Les opérations chinoises dans le domaine cognitif ainsi que dans les domaines physique et informationnel peuvent être considérées plus largement comme une guerre cognitive visant à modifier les résultats des élections d’une manière qui favorise la Chine en influençant les perceptions des électeurs taïwanais. Il est difficile d’évaluer dans quelle mesure la guerre cognitive menée par la Chine contre Taiwan a été efficace. Lors de la récente élection présidentielle, Lai Ching-te du DPP a gagné avec plus de 40 pour cent des voix, tandis que le KMT a remporté 52 sièges aux élections législatives du Yuan, légèrement devant le DPP avec 51 sièges. Bien entendu, de nombreux facteurs influencent les résultats des élections, mais il semble évident que la guerre cognitive menée par la Chine n’a pas eu d’impact décisif à cette occasion.
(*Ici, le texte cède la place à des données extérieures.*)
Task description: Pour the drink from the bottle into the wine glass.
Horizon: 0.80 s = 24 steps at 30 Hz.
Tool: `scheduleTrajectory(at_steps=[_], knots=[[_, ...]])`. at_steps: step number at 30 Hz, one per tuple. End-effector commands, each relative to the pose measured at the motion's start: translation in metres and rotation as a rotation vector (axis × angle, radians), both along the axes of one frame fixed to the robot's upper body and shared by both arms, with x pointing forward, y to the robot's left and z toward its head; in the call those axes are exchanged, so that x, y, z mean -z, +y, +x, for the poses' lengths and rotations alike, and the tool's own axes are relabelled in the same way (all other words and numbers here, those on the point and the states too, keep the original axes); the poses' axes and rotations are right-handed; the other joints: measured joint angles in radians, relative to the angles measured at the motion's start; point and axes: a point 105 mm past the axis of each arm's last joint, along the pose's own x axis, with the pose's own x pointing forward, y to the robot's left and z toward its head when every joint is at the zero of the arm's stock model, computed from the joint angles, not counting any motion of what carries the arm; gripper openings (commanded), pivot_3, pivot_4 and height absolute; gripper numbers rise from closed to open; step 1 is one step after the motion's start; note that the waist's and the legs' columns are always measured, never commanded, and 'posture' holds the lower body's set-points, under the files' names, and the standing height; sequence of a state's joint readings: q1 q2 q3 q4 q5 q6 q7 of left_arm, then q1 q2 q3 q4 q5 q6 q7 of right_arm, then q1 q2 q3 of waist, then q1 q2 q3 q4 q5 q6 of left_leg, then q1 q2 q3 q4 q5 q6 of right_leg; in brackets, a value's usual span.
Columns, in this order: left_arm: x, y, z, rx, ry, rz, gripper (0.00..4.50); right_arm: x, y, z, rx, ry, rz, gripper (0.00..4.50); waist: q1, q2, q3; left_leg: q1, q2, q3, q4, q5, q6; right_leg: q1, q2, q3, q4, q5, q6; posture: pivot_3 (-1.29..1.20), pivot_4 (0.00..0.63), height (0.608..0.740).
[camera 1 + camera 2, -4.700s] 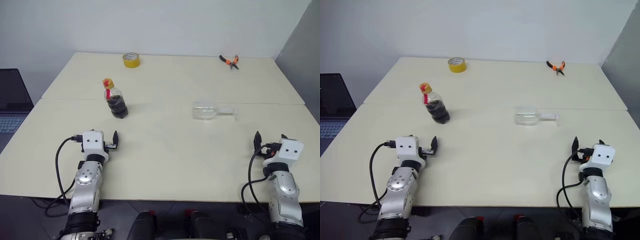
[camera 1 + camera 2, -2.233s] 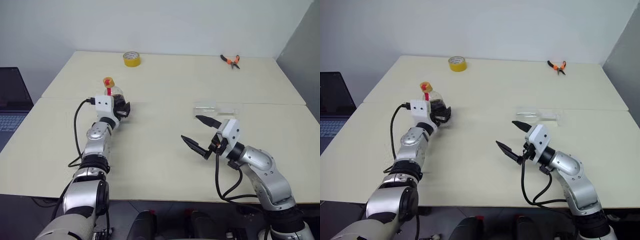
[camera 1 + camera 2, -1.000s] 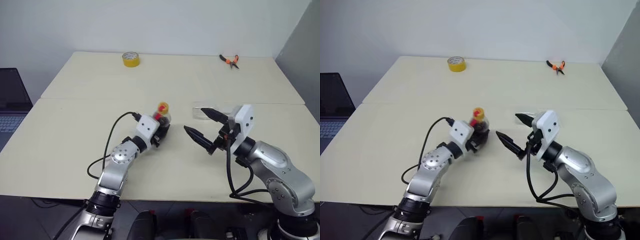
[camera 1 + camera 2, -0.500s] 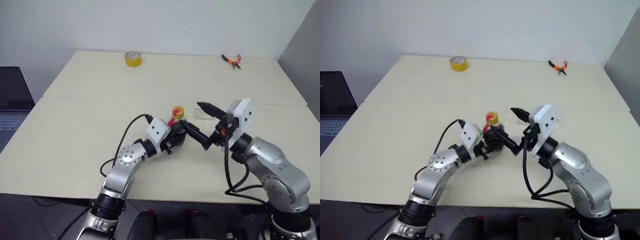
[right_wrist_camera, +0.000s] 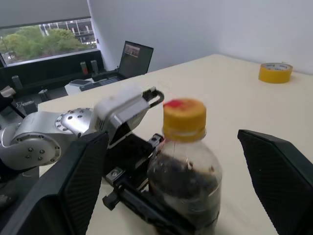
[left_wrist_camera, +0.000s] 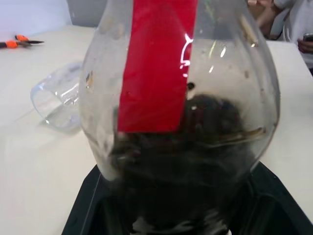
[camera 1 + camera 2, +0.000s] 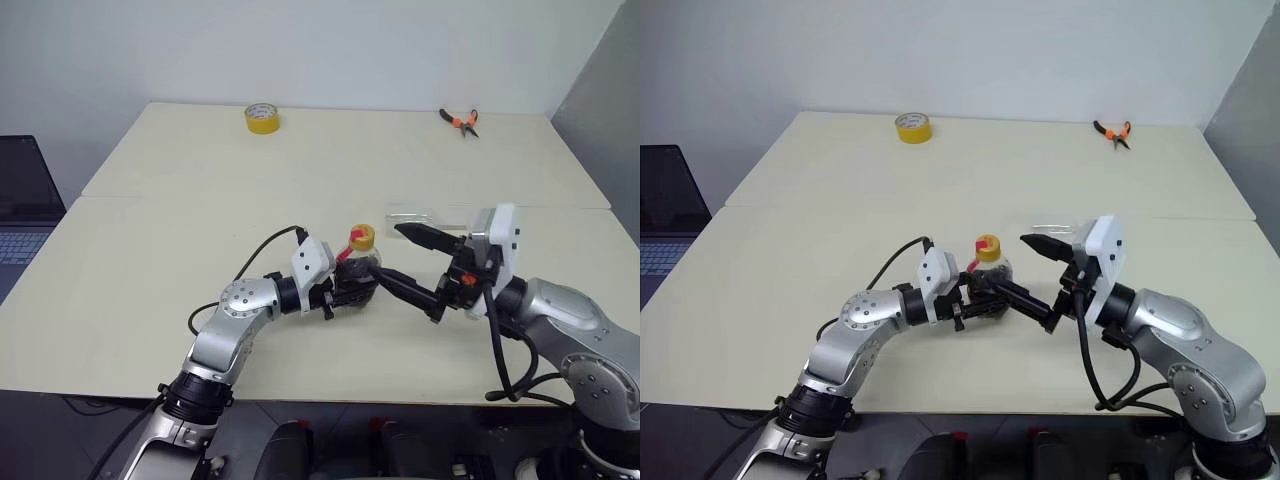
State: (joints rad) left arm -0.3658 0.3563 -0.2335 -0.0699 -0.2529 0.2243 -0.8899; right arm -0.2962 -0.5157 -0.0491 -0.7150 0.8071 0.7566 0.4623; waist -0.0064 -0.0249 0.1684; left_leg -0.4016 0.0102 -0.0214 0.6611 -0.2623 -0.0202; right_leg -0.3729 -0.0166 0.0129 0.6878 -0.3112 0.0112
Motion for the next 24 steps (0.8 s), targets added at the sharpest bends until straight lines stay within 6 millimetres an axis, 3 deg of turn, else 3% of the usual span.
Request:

Néanmoins, la Chine poursuivra probablement ses efforts. De nouvelles avancées technologiques pourraient accroître considérablement l’efficacité de la guerre cognitive. Comme l’a démontré Sora, développé par OpenAI, les technologies d’IA générative évoluent à un rythme rapide et, dans un avenir pas si lointain, il sera possible de créer facilement de fausses vidéos sophistiquées qui, pour une personne moyenne, ne se distingueront pas de la réalité. . Parallèlement, la technologie de l’interface cerveau-machine (IMC), qui connecte le cerveau humain aux appareils, se développe également rapidement et, en Chine, des patients atteints de paralysie des membres ont pu utiliser la technologie IMC pour déplacer des curseurs à l’écran et des gants pneumatiques. Les développements continus de la technologie IMC pourraient permettre d’influencer le cerveau d’une personne cible à partir d’un appareil externe et de contrôler ses pensées.
La Chine se concentre sur le développement de technologies d’IA générative et d’IMC, et continuera à œuvrer pour atteindre son objectif ultime de « gagner sans combattre » en améliorant sa capacité à contrôler la cognition humaine.
Les sociétés les plus vulnérables à la guerre cognitive sont celles qui sont libres et ouvertes. La Chine envisage de déployer des techniques de guerre cognitive non seulement en temps de guerre, mais également en temps de paix. Les démocraties doivent rester vigilantes face aux tentatives visant à promouvoir la division sociale et à déstabiliser la politique, en développant des systèmes et des technologies pour contrer de telles attaques.